> THE TASK
Each line of the material below is to be given again exactly.

> INPUT DATA
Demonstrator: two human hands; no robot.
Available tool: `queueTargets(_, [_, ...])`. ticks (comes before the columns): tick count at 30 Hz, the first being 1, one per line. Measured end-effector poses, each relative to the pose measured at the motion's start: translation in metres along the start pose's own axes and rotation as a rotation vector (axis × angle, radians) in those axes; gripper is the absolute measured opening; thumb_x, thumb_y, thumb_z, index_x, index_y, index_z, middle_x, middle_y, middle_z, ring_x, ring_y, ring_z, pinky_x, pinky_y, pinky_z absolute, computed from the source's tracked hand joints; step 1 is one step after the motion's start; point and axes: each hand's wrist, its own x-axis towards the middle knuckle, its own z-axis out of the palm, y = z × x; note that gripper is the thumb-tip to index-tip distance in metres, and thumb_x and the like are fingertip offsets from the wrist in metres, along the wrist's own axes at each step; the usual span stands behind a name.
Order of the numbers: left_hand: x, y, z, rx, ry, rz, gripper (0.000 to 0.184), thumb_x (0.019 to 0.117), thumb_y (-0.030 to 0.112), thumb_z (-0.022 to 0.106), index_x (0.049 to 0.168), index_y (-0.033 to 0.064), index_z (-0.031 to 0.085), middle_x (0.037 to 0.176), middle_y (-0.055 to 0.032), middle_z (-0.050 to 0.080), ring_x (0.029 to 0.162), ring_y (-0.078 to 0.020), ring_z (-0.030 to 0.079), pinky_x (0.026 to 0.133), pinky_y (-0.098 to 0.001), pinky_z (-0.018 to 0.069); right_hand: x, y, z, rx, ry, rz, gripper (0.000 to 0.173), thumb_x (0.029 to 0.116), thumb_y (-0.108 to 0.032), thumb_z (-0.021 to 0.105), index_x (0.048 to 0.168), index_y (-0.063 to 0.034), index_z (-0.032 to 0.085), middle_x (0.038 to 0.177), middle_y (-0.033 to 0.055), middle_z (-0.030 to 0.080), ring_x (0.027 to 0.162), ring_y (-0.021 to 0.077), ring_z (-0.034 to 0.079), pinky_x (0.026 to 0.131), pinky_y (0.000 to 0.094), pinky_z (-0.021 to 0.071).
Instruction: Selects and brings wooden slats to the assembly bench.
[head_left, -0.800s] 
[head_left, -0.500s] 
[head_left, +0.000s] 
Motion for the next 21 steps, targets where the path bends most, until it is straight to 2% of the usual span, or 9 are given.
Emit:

> EXERCISE SOLUTION
Demonstrator: two human hands; no robot.
Available tool: `queueTargets(_, [_, ...])`. ticks (comes before the columns): tick count at 30 Hz, the first being 1, one per line. Measured end-effector poses, each relative to the pose measured at the motion's start: translation in metres along the start pose's own axes and rotation as a rotation vector (axis × angle, radians) in those axes; gripper is the absolute measured opening; thumb_x, thumb_y, thumb_z, index_x, index_y, index_z, middle_x, middle_y, middle_z, ring_x, ring_y, ring_z, pinky_x, pinky_y, pinky_z absolute, computed from the source's tracked hand joints; step 1 is one step after the motion's start; point and axes: each hand's wrist, its own x-axis towards the middle knuckle, its own z-axis out of the palm, y = z × x; note that gripper is the thumb-tip to index-tip distance in metres, and thumb_x and the like are fingertip offsets from the wrist in metres, along the wrist's own axes at each step; the usual span stands behind a name.
Order of the numbers: left_hand: x, y, z, rx, ry, rz, gripper (0.000 to 0.184), thumb_x (0.019 to 0.117), thumb_y (-0.030 to 0.112), thumb_z (-0.022 to 0.106), index_x (0.049 to 0.168), index_y (-0.033 to 0.064), index_z (-0.031 to 0.085), middle_x (0.037 to 0.176), middle_y (-0.055 to 0.032), middle_z (-0.050 to 0.080), ring_x (0.029 to 0.162), ring_y (-0.078 to 0.020), ring_z (-0.030 to 0.079), pinky_x (0.026 to 0.133), pinky_y (-0.098 to 0.001), pinky_z (-0.018 to 0.069); right_hand: x, y, z, rx, ry, rz, gripper (0.000 to 0.173), thumb_x (0.029 to 0.116), thumb_y (-0.108 to 0.032), thumb_z (-0.021 to 0.105), index_x (0.048 to 0.168), index_y (-0.063 to 0.034), index_z (-0.032 to 0.085), middle_x (0.038 to 0.177), middle_y (-0.033 to 0.055), middle_z (-0.030 to 0.080), ring_x (0.027 to 0.162), ring_y (-0.021 to 0.077), ring_z (-0.034 to 0.079), pinky_x (0.026 to 0.131), pinky_y (0.000 to 0.094), pinky_z (-0.021 to 0.071).
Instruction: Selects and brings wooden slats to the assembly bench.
[head_left, -0.800s] 
[head_left, -0.500s] 
[head_left, +0.000s] 
Motion for the next 21 steps, targets where the path bends most, until it is straight to 2% of the usual span, or 9 are given.
Emit:

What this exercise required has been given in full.